Преемство православной веры тогда на определённый период прервалось. На место Илариона был поставлен грек Ефрем. Поэтому объяснением разбираемых обстоятельств может быть тот смысл, что Константинопольская власть могла рассчитывать в лице Олега «самодержца» и его жены Феофании «архонтиссы» на то, что они будут поборниками и представителями византийской Церкви и защитниками её прав на Руси. Об этом же (о стремлении Олега) говорит и его высокомерное отношение к остальным русским князьям, засвидетельствованное летописцем уже после того, как Олег отвоевал у Владимира Мономаха Чернигов, русское княжение. В 1096 г. великий князь Киевский Святополк и князь Переяславский Владимир Мономах звали Олега в Киев на княжеский съезд с целью прекращения междоусобиц. Этот съезд должен был проходить с участием духовенства и киевлян. «Олег же, въсприимъ смыслъ буй и словеса величавы, рече сице: несть мене лепо судити епископу, ли игуменомъ, ли смердомъ». – «Олег же, исполнясь отваги и словес величавых (гордых), сказал так: не подобает судить меня епископу, или игуменам, или народу» (перевод наш).

В этом жесте не только личное высокомерие Олега, но слова эти – слова князя-«автодуки», стремившегося стать самодержцем Русской земли. После отказа Олега участвовать в коллективном управлении Русской землей Святополк и Владимир заподозрили, что он зло мыслит на них, и вызвали его на «суд Божий»: «а Бог промеж нами будет» – объявили ему войну и силою принудили к согласованным действиям коллективного управления государством. Однако Олег не стремился к упрочению такого порядка и не раз уклонялся от обязанностей соправителя Русской земли. Но самодержцем он не стал. И все же есть основания полагать, что отец его, Святослав, готовил его в самодержцы. Он завещал построить в Вышгороде новый каменный храм Бориса и Глеба и перенести туда мощи святых из ветхой церкви. Он даже указал Олегу, в каком месте будущего храма поставить раки (гробницы) их, – на правой стороне, в устроенной комаре.

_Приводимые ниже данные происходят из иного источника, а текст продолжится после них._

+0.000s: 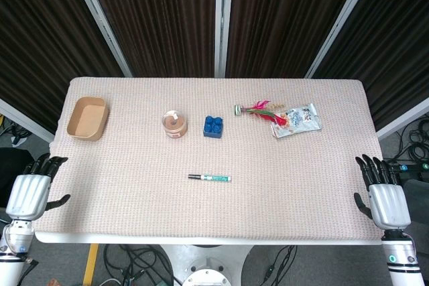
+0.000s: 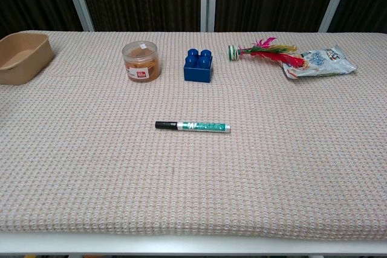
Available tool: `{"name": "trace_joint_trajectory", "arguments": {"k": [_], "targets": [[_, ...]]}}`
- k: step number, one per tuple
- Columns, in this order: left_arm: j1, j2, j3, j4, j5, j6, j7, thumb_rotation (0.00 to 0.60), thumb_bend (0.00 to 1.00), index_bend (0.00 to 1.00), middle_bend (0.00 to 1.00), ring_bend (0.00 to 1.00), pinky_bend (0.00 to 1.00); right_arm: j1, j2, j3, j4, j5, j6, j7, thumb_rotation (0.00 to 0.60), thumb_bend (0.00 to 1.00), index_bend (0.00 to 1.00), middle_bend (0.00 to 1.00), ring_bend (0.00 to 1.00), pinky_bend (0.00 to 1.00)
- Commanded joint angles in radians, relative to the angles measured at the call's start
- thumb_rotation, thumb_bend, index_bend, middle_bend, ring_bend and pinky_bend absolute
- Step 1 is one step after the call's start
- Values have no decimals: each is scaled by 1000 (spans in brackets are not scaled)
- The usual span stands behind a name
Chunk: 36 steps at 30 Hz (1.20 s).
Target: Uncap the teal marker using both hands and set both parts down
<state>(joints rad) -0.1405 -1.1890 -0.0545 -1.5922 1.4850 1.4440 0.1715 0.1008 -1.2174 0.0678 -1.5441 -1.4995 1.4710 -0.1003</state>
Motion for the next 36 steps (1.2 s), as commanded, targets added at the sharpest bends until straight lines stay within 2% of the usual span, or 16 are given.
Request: {"name": "trace_joint_trajectory", "arguments": {"k": [1, 7, 11, 15, 17, 19, 21, 24, 27, 31, 36], "targets": [[-2, -3, 4, -2, 1, -5, 3, 600, 0, 192, 221, 120, 255, 2, -5, 3, 7, -12, 11, 13, 600, 243, 0, 82, 0, 102], [-5, -19, 10, 5, -2, -16, 4, 600, 0, 191, 221, 120, 255, 11, -13, 8, 9, -18, 9, 6, 600, 245, 0, 104, 0, 134], [-11, -22, 4, 0, -11, -23, 12, 600, 0, 191, 221, 120, 255, 22, -22, 18, 0, -12, 1, -2, 600, 308, 0, 127, 0, 148], [-19, -26, 7, -9, -6, -32, 24, 600, 0, 191, 221, 120, 255, 37, -47, 32, -10, -10, 0, -45, 600, 343, 35, 168, 43, 218], [-21, -32, 9, -5, -1, -30, 36, 600, 0, 191, 221, 120, 253, 48, -52, 43, -18, -6, -5, -74, 600, 343, 58, 194, 108, 273], [-20, -43, 10, -4, -8, -35, 37, 600, 0, 191, 221, 120, 246, 63, -66, 65, -40, 8, -5, -102, 600, 333, 100, 237, 242, 402], [-23, -48, 14, -10, -15, -47, 39, 600, 0, 191, 221, 120, 241, 82, -78, 82, -78, 22, -20, -133, 600, 327, 202, 283, 439, 591], [-31, -44, 18, -12, -17, -64, 60, 600, 0, 192, 221, 120, 239, 122, -84, 99, -145, 42, -67, -216, 600, 327, 344, 324, 639, 770], [-35, -42, 18, -19, -20, -72, 58, 600, 0, 191, 221, 120, 239, 171, -87, 116, -233, 119, -156, -326, 600, 327, 379, 395, 782, 901], [-41, -40, 25, -18, -27, -92, 52, 600, 0, 192, 221, 120, 239, 254, -91, 147, -331, 254, -281, -448, 600, 327, 379, 406, 840, 956], [-48, -31, 34, -22, -35, -118, 60, 600, 0, 192, 221, 120, 240, 355, -180, 173, -370, 398, -324, -626, 600, 327, 379, 411, 840, 956]]}}
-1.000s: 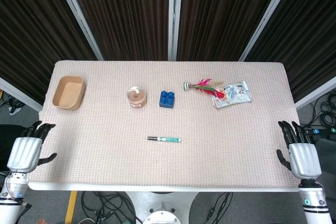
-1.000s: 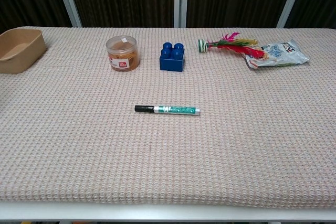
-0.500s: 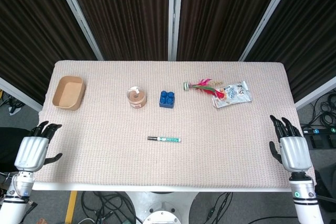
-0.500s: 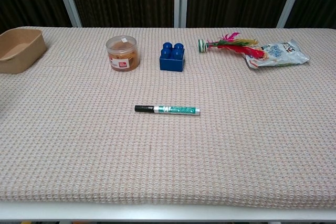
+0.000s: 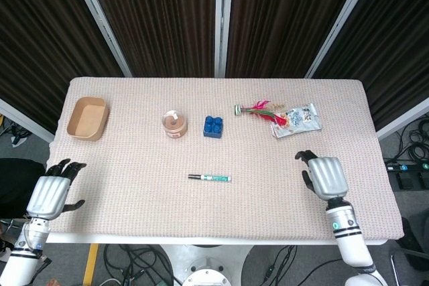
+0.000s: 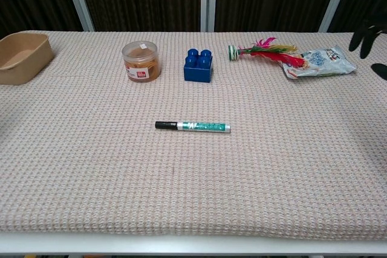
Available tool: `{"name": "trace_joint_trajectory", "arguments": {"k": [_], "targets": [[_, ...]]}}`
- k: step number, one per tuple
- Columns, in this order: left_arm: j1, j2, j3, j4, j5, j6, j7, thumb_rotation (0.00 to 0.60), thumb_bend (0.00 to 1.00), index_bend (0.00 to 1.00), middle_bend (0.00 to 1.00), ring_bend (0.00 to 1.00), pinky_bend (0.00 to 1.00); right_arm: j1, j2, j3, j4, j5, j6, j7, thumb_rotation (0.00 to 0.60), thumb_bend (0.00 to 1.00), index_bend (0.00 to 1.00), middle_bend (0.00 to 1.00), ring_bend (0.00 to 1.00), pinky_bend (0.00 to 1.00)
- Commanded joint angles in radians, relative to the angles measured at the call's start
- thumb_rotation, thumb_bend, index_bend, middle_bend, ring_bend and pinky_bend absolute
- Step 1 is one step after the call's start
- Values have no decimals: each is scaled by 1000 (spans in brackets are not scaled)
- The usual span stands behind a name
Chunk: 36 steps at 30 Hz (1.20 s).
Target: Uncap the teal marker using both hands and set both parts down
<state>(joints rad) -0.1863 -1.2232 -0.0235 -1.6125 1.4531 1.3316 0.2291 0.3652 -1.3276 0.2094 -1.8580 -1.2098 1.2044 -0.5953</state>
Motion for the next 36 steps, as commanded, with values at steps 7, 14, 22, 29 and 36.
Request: {"name": "trace_joint_trajectory", "arguments": {"k": [7, 14, 22, 29, 36], "targets": [[-11, 15, 13, -11, -5, -28, 0, 600, 0, 193, 221, 120, 241, 201, -252, 40, -41, 325, -15, -336, 600, 292, 422, 435, 851, 956], [-22, 24, 13, -23, -6, -42, 0, 600, 0, 194, 221, 120, 241, 283, -385, 31, 25, 406, 76, -452, 600, 293, 422, 436, 851, 956], [-28, 27, 14, -28, -7, -47, -1, 600, 0, 194, 221, 120, 241, 338, -500, 38, 118, 439, 110, -469, 600, 295, 372, 428, 850, 956], [-27, 29, 21, -22, -10, -49, -10, 600, 0, 194, 221, 120, 241, 383, -568, 40, 187, 474, 97, -482, 600, 295, 358, 417, 851, 956], [-27, 25, 24, -14, -15, -54, -17, 600, 0, 194, 221, 120, 241, 409, -615, 28, 245, 490, 104, -500, 600, 294, 358, 408, 850, 956]]}}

Со стороны Олега это был бы патриотический шаг, и он привлек бы к нему симпатии народа, так как св. Борис и Глеб являлись небесными заступниками Руси. Поэтому когда в 1115 г. Владимир Мономах, уже будучи великим князем Киевским, принял решение вместе с Олегом и его братом Давыдом перенести мощи святых, и они были перенесены в построенную церковь, и Владимир хотел поставить их посредине церкви, – то возникла распря между ним и Олегом и Давыдом. Олег хотел поставить их в комару, «где отец мой, по его словам, назнаменовал». По совету священства был брошен жребий; и вынулись жребии Давыда и Олега (Шахматов, 1916. С. 352–354). Это было 1 мая, а через три месяца, 1 августа, Олег скончался. Перед его смертью «бысть знамение: погыбе сълньце, и бысть яко месяцъ» (солнечное затмение).

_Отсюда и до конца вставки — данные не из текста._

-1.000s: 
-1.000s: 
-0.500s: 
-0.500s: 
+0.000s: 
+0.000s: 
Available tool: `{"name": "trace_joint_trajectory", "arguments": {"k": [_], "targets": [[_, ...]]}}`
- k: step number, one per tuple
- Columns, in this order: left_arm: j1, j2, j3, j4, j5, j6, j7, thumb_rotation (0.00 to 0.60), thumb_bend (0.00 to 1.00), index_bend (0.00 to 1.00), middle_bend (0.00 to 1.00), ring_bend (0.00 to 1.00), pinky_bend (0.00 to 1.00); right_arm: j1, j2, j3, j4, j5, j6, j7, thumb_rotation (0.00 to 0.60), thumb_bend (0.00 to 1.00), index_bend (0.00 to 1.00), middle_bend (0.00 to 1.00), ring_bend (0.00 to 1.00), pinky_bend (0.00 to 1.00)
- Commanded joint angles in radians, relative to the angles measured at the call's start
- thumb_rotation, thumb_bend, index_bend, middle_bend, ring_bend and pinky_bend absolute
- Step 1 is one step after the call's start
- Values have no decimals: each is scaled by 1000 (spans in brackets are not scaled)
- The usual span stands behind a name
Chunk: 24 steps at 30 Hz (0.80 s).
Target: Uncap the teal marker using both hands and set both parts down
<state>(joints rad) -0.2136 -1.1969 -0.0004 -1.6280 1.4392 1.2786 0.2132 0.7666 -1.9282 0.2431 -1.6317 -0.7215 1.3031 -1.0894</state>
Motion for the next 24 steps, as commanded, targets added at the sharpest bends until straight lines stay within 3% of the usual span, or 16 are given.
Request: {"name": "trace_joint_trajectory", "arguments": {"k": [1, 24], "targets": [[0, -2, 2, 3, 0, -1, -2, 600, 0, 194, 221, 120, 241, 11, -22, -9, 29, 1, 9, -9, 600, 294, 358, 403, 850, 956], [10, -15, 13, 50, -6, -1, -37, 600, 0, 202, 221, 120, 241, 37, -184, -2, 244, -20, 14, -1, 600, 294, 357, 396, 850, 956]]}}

Олег не стал самодержцем, но сын его Всеволод в 1139 г. взял штурмом Киев, выгнал Вячеслава, сына Мономаха, стал великим князем Киевским и передал столицу по наследству своему брату Игорю О́льговичу. Однако киевляне, не любившие О́льговичей, вынудили Игоря отречься от престола, он принял схиму. Но киевляне на этом не успокоились. Собираясь идти войной на Черниговских О́льговичей, они схватили Игоря в церкви монастыря св. Феодора «в самый час Божественной литургии», вывели в город и убили. Причтен к святым. Память 25 июня. Впоследствии икона, перед которой, по преданию, молился Игорь О́льгович во время литургии в день его убийства, была названа «Игоревская Богоматерь» и передана в Успенский собор Киева-Печерского монастыря. Игорь был предан земле в монастыре св. Симеона; кроме того, в Киеве был родовой монастырь О́льговичей, основанный Всеволодом-Кириллом О́льговичем, братом Игоря. Однако примечательно, что икона была передана в Киево-Печерский монастырь, что обращает внимание на связь этого монастыря с О́льговичами по завету св. Феодосия.